• Prompt: The data below is to be set down again exactly as written.
** Dataset excerpt follows **
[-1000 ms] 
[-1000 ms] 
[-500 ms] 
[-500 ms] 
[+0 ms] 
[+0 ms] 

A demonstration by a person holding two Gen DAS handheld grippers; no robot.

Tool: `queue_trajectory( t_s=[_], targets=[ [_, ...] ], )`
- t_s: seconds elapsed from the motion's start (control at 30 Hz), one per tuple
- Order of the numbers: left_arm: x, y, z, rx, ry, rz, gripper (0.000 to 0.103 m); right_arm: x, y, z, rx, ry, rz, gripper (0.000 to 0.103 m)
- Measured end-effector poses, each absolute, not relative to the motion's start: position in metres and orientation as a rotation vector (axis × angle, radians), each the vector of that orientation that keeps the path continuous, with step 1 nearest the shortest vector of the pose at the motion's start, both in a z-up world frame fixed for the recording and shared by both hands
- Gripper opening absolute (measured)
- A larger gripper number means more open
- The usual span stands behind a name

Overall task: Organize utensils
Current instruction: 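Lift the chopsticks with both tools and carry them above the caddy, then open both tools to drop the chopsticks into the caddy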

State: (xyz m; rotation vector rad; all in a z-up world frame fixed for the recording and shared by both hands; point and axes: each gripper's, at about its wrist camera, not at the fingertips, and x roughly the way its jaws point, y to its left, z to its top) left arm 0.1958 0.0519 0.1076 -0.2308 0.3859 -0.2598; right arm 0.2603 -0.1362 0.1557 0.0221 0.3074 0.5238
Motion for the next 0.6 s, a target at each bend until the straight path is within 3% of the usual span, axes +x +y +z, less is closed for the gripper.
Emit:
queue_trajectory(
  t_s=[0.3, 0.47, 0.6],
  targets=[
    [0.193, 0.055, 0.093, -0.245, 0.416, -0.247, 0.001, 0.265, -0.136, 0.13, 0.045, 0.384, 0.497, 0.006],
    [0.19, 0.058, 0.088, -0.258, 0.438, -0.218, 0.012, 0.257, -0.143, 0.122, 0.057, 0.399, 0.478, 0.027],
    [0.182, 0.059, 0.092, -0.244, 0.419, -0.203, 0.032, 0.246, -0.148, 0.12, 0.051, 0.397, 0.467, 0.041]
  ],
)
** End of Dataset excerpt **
• Problem solution:
[-1000 ms] 
[-1000 ms] 
[-500 ms] 
[-500 ms] 
[+0 ms] 
[+0 ms] 

A demonstration by a person holding two Gen DAS handheld grippers; no robot.

Tool: `queue_trajectory( t_s=[_], targets=[ [_, ...] ], )`
- t_s: seconds elapsed from the motion's start (control at 30 Hz), one per tuple
- Order of the numbers: left_arm: x, y, z, rx, ry, rz, gripper (0.000 to 0.103 m); right_arm: x, y, z, rx, ry, rz, gripper (0.000 to 0.103 m)
- Measured end-effector poses, each absolute, not relative to the motion's start: position in metres and orientation as a rotation vector (axis × angle, radians), each the vector of that orientation that keeps the path continuous, with step 1 nearest the shortest vector of the pose at the motion's start, both in a z-up world frame fixed for the recording and shared by both hands
- Gripper opening absolute (measured)
- A larger gripper number means more open
- The usual span stands behind a name

Overall task: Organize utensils
Current instruction: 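Lift the chopsticks with both tools and carry them above the caddy, then open both tools to drop the chopsticks into the caddy
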
State: (xyz m; rotation vector rad; all in a z-up world frame fixed for the recording and shared by both hands; point and axes: each gripper's, at about its wrist camera, not at the fingertips, and x roughly the way its jaws point, y to its left, z to its top) left arm 0.1958 0.0519 0.1076 -0.2308 0.3859 -0.2598; right arm 0.2603 -0.1362 0.1557 0.0221 0.3074 0.5238
Motion for the next 0.6 s, a target at each bend until the straight path is within 3% of the usual span, axes +x +y +z, less is closed for the gripper.
Emit:
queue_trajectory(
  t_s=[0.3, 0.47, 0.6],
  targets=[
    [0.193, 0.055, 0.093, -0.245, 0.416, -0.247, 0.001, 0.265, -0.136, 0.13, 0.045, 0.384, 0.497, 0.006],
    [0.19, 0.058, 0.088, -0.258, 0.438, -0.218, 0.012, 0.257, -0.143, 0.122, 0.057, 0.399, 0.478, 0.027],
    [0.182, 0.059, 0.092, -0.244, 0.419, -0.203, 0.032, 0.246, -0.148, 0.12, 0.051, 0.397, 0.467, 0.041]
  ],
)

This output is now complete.